It's usually done as a strategy to try to fit in, to be "one of the good ones," or sometimes just self loathing given a signal boost by chuds in the same community.

It's saddening how many people, especially trans people, call themselves d-word-popularized-by-nazis, for example. Or marginalized ethnic group members that use the very slurs that are used to justify putting people like them into camps.

It's fucked up, but I am often at a loss for how to reach those people, or if such a thing is even possible. :doomer:

EDIT: It seems this is important enough to :freeze-gamer: that alt accounts must be mustered to rage at me about it. :jokah-messy:

  • RedQuestionAsker2 [he/him, she/her]
    ·
    edit-2
    1 year ago

    I don't know.

    Recently, the fighting game community has really picked up on the word d*generate to describe in-game behaviors that would previously have been described as "gimmicky" or "cheesey"

    It's like a foghorn blaring every time I hear it. I have no idea how to bring it up without seeming like a lunatic. "Hey, actually, that slang that you and everyone else are using is a Nazi word"
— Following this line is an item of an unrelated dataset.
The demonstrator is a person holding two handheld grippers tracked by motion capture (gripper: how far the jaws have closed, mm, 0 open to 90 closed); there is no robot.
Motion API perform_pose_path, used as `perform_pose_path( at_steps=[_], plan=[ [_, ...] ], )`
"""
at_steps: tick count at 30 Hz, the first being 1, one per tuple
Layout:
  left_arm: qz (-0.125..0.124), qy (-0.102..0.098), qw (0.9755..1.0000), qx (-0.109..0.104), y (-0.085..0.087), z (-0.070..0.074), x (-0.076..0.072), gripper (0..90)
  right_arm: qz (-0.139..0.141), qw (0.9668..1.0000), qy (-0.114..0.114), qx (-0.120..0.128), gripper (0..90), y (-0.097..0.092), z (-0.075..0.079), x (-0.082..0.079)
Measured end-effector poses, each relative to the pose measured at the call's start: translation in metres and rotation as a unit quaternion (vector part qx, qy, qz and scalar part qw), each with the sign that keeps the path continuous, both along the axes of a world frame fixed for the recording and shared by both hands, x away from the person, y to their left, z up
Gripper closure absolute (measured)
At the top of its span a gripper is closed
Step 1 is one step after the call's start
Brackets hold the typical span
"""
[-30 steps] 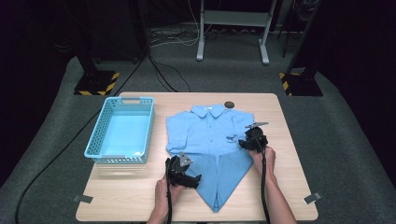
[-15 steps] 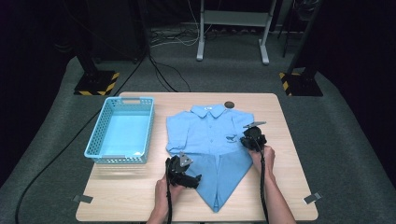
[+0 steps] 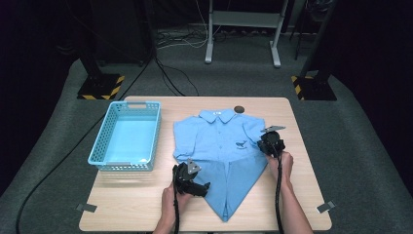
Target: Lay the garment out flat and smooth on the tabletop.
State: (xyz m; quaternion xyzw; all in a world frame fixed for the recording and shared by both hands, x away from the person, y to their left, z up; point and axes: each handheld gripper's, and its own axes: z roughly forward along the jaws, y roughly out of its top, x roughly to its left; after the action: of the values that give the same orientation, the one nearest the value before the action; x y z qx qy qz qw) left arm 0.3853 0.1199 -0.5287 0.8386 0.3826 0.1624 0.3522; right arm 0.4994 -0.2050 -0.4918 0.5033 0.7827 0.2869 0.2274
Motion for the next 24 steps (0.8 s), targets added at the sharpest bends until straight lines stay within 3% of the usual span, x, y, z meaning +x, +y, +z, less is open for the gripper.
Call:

    • constellation [none/use name]
      ·
      edit-2
      1 year ago

      "D-generate play" has been in use in the board game community for a long time. It means not playing the game according to the designer's intent, but attempting to exploit the rules for the sake of ruining the game for everyone else. Here's a good thread about it. Most people probably became aware of the term from Magic: The Gathering in the 90s. For example, a "d-generate deck" consisting of nothing but mountains and lightning bolts. The term was adopted from mathematics where it means "mathematically simpler", as in a d-generate parabola. Or the matter inside a neutron star is d-generate matter, atoms stripped of their electrons.
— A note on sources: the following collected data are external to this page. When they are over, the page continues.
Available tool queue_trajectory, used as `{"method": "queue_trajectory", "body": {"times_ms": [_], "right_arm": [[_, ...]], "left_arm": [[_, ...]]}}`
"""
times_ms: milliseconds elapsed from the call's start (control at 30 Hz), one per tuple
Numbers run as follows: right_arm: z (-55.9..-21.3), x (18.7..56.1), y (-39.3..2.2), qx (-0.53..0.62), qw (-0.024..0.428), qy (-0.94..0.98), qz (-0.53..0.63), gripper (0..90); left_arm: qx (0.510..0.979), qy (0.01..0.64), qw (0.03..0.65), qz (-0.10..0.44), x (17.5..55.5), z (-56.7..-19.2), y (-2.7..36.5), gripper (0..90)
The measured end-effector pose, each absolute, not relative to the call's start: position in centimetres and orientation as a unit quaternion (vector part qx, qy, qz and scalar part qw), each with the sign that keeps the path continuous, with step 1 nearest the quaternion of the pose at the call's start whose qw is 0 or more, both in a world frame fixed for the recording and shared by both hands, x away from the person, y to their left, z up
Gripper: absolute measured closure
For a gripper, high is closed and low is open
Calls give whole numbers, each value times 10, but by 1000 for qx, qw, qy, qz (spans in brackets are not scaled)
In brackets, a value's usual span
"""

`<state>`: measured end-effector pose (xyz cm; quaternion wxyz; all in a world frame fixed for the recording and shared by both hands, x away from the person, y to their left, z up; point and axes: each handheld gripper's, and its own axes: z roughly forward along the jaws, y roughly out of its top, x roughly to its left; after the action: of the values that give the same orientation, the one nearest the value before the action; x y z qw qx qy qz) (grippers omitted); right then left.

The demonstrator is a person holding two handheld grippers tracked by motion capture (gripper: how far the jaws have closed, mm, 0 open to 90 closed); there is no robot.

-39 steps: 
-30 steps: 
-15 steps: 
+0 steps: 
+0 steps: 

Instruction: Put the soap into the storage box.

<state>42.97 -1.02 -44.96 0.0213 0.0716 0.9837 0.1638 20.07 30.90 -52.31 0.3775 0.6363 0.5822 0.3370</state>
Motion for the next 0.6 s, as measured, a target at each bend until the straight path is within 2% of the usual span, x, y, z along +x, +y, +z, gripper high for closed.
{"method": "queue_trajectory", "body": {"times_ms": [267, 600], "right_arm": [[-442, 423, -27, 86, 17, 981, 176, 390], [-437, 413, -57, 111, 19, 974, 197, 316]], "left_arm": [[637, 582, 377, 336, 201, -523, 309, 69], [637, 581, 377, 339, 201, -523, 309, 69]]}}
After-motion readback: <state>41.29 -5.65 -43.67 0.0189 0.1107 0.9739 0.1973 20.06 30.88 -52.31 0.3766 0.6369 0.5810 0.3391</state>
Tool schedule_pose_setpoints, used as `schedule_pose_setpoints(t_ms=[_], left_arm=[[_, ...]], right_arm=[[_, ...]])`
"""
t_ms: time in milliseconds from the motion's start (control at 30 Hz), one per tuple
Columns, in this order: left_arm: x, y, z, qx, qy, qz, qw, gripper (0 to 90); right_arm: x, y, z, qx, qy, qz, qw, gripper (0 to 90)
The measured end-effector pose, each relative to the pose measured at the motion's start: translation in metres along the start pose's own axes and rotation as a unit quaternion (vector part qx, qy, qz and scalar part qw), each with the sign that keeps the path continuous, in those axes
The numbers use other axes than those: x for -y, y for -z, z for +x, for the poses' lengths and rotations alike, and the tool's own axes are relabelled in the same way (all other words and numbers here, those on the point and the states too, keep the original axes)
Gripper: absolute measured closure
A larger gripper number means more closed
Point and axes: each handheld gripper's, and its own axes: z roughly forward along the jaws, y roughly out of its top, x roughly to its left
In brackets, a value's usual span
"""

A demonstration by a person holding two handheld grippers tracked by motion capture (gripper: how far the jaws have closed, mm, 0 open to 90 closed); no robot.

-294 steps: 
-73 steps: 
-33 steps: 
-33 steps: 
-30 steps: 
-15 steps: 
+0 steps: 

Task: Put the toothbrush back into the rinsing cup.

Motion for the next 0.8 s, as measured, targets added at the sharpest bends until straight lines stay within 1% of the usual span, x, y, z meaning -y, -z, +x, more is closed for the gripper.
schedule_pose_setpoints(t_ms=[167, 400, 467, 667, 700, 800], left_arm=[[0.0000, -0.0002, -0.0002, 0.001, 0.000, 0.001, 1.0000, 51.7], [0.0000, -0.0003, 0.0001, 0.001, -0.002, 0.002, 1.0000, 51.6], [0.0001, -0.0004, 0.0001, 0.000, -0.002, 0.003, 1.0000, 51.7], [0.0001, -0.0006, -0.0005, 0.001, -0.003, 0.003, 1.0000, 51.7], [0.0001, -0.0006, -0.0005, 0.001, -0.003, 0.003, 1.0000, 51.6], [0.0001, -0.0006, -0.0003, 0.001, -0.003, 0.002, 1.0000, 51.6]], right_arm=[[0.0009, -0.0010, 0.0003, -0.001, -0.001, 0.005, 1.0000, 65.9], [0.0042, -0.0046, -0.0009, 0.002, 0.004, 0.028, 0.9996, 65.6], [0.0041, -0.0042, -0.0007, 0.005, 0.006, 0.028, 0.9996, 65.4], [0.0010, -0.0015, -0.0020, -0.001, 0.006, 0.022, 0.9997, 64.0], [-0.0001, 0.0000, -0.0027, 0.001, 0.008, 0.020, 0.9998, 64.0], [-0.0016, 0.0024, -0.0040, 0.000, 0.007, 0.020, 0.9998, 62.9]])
      • robot_dog_with_gun [they/them]
        ·
        1 year ago

        yeah this larger discussion has big "the word 'robot' comes from some language's word for slave" energy for me.

        why are we ultra enough for removed but not for robot? it's not an active part of my vocabulary since i don't do math anymore, so whatever, but it seems really arbitrary. I've seen libs go after "lame" that wouldn't know about d*gen

        • axont [she/her, comrade/them]
          ·
          edit-2
          1 year ago

          The word robot comes from a very explicitly socialist Czech play. It wasn't meant in earnest to denigrate anyone, and the word means something more like serf than slave. It can also mean exhausting, hard labor. It's a good play too, where the robots eventually revolt and overthrow mankind for enslaving them.
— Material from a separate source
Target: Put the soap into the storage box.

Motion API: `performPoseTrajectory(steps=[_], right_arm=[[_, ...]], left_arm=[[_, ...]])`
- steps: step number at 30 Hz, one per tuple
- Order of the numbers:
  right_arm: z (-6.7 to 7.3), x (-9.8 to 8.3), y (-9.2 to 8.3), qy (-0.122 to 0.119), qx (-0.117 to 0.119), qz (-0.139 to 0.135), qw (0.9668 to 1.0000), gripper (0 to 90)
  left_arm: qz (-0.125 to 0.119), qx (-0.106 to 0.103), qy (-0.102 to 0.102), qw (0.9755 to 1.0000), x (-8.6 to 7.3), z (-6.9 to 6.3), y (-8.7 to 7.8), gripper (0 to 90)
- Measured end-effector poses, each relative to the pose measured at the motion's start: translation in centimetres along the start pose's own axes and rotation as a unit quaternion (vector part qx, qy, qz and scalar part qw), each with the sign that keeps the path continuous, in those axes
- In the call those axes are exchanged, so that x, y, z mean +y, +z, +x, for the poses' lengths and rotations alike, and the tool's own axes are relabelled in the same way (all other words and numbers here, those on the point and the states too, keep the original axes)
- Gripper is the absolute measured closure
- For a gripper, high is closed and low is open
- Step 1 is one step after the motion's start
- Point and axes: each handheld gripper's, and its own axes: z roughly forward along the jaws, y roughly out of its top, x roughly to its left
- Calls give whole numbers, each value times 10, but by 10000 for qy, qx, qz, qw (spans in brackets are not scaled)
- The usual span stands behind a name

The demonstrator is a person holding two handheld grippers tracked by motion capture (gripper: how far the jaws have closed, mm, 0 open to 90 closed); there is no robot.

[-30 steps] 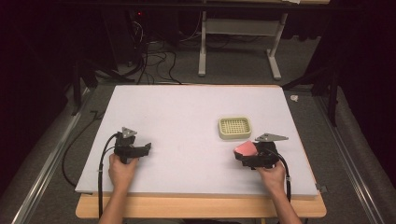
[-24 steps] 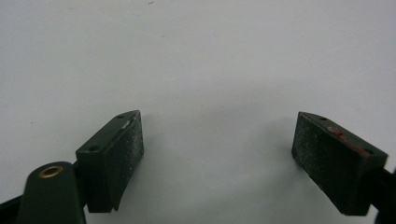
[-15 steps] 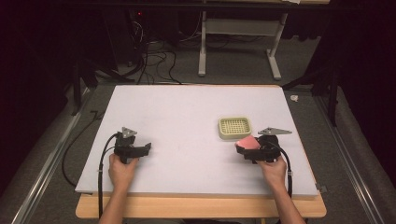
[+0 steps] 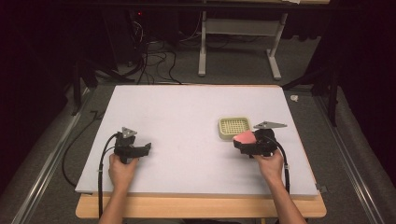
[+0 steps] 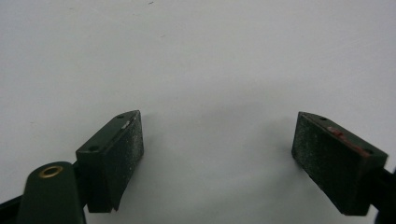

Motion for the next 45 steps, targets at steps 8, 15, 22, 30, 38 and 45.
performPoseTrajectory(steps=[8, 15, 22, 30, 38, 45], right_arm=[[0, 14, 7, 22, -19, 46, 10000, 135], [1, 30, 13, 0, -61, 60, 10000, 135], [0, 36, 22, 19, -128, 178, 9998, 135], [-4, 41, 30, 82, -318, 277, 9991, 135], [-10, 39, 43, 233, -451, 485, 9975, 135], [-11, 39, 48, 338, -457, 534, 9970, 135]], left_arm=[[0, -2, -1, 10000, 0, 0, 0, 171], [-2, 2, -1, 10000, 0, 0, 0, 171], [0, -2, 0, 10000, 0, 0, 0, 171], [-4, 0, -4, 10000, 0, 0, 0, 171], [-3, 0, -3, 10000, 0, 0, 0, 171], [-1, -3, -2, 10000, 0, 0, 0, 171]])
          I'd more closely compare d*gen to how reactionaries use words like savage, or r-t-rd, or any other ableist terms

      • RedQuestionAsker2 [he/him, she/her]
        ·
        1 year ago

        That's interesting. I certainly didn't know the math origin of that term.

        I definitely didn't think it was invented in the FGC, but I know that it's no coincidence that it's spike in use runs parallel to actual reactionaries using it to describe trans people in particular.

      • Thordros [he/him, comrade/them]
        ·
        edit-2
        1 year ago

        For example, a “d-generate deck” consisting of nothing but mountains and lightning bolts. The term was adopted from mathematics where it means “mathematically simpler”, as in a d-generate parabola.

        This was always my understanding of the term, as well, and it's the only context in which I continue to use the word. I casually understand "d-generate gameplay" as something that circumvents the game's mechanics, producing strong, simplified play, that's also significantly less fun / more annoying.

    • UlyssesT [he/him]
      hexagon
      ·
      1 year ago

      It's bad enough when it's used casually.

      It's even worse when the chat topic is already trans panic and chuds fantasizing about murdering d-slurs.